The situation is still quite fluid. In fact, one of the evicted homeless, a 60-year-old male person died frozen at night on the street. According to a companion homeless he had moved to Shibuya a few days before and when he was removed from the station did not know where to go and loitering around died where he tried to sleep. That was what was feared it might happen. “Homeless on the move” are continually ejected from all places and, totally unaware, die a beggar. Since they are not under a tent or a carton box go around unnoticed and give the impression that this homelessness has been solved, but in reality the tragedy goes on unsolved.

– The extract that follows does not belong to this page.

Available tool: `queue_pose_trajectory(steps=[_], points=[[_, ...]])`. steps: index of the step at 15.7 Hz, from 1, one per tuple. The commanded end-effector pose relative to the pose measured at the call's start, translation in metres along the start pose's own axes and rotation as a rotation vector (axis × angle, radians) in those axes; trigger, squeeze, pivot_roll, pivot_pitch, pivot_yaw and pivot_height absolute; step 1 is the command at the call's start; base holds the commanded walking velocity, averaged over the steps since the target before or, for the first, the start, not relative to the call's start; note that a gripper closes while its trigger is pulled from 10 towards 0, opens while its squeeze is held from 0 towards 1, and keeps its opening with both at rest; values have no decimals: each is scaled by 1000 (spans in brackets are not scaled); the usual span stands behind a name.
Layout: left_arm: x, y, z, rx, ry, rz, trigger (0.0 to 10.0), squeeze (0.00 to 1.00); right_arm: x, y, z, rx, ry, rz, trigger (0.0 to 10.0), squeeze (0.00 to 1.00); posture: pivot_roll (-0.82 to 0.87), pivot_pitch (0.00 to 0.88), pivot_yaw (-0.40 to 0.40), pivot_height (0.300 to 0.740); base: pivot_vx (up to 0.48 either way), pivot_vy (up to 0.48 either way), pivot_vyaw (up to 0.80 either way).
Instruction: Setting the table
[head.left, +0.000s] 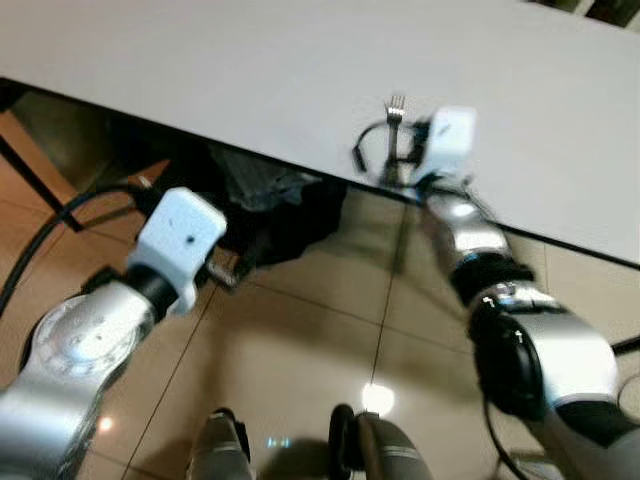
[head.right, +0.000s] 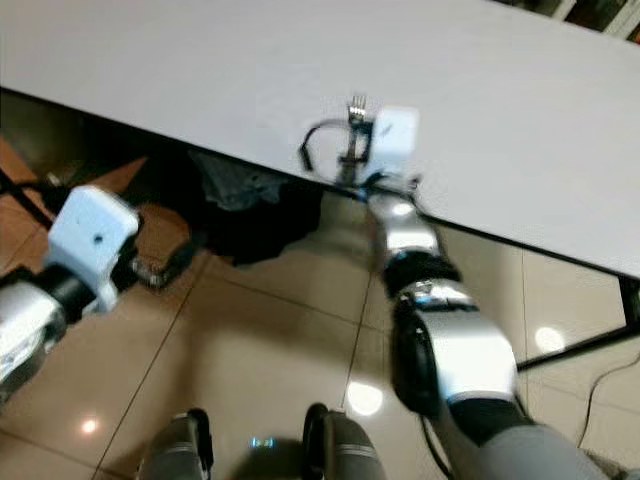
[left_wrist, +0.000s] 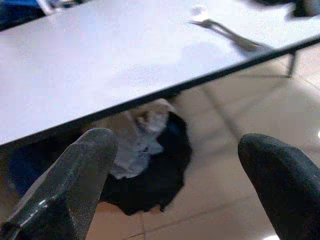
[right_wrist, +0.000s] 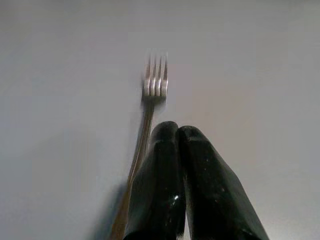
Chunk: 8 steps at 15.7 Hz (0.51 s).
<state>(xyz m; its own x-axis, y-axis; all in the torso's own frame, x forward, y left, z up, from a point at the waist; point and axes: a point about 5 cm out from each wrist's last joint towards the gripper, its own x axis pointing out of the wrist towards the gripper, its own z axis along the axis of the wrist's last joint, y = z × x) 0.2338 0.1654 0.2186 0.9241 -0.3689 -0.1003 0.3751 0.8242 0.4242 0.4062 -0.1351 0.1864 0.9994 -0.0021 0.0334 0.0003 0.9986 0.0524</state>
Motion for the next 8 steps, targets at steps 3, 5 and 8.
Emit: queue_pose_trajectory(steps=[3, 5, 8], points=[[12, -9, -3, -22, -25, 62, 10000, 0, -41, -29, -27, 3, -40, -44, 10000, 0, 103, 98, -111, 740, 0, 320, 0], [19, -13, -12, -28, -8, 119, 10000, 0, -70, -41, -34, 77, -83, -174, 10000, 0, 63, 44, -96, 740, 0, 480, 0], [28, -20, -27, -42, 16, 146, 10000, 0, -98, -33, -43, 135, -60, -114, 10000, 0, 21, 0, -65, 740, 0, 480, 0]])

*Homelessness is a Structural Issue
Last December Tokyo Municipal City stated that will start in April of 2008 a new Program for those unstable workers that lost their homes. What do officials mean by that? The normal interpretation would be homeless people, as far as I can understand. Tokyo officials give the following definition: “By unstable workers that have lost their homes it is meant those staying in Internet cafe or similar shops with comics that go from there to unstable jobs.” Homeless barely seem to differ from those. But, such people in the West are literally counted as homeless. Thus, Japan, in contrast to the West, releases quite small numbers of homeless people, based on the above official definition. Such statements are just pure lies. On the opposite, compared to other industrial countries’ major cities, there is no city in the world that has as many people living in the street as Tokyo City. In case Tokyo officials were to explain the new Program to be implemented from April 2008 what explanation will they give? Will they be saying that people to be covered by that Program are not homeless?
Since they stick to a narrow definition of homelessness limiting it to people living in the street, tacitly try to spread around the message that “homelessness has not any structural background; it is just an issue affecting only some special people.” Homelessness is the result of “poverty” that includes unemployment and labor problems, it is an issue of social structures. There is no basic difference between homeless people and “net cafe” displaced persons.
As a result of a problematic revision of legislation concerning the dispatch of workers to other companies, work environment has reached very low levels and the actual numbers of non-regular workers, a majority of them young, has exceeded 16 million. Most of them are underpaid and living in an unstable situation. The problems are not visible yet, because people think that “they are still young and have families supporting them,” but if they remain single and grow of age, nobody could know what would happen to them. During the 90s, former daily workers that were of old age already had to get out from labor shelters to live in the streets and the same situation is getting now more serious. Would I be mistaken to entertain such fear? The visible trends of new liberalism started to be felt after 1998 and the rapid increase in suicide cases are, by no means, unrelated. Poverty is spreading out. Poverty drives people to the streets or to commit suicide. People cannot survive! More than half of young people have been pushed down to a social system where there is no hope to hold a stable regular job. Thus, they do not see any future.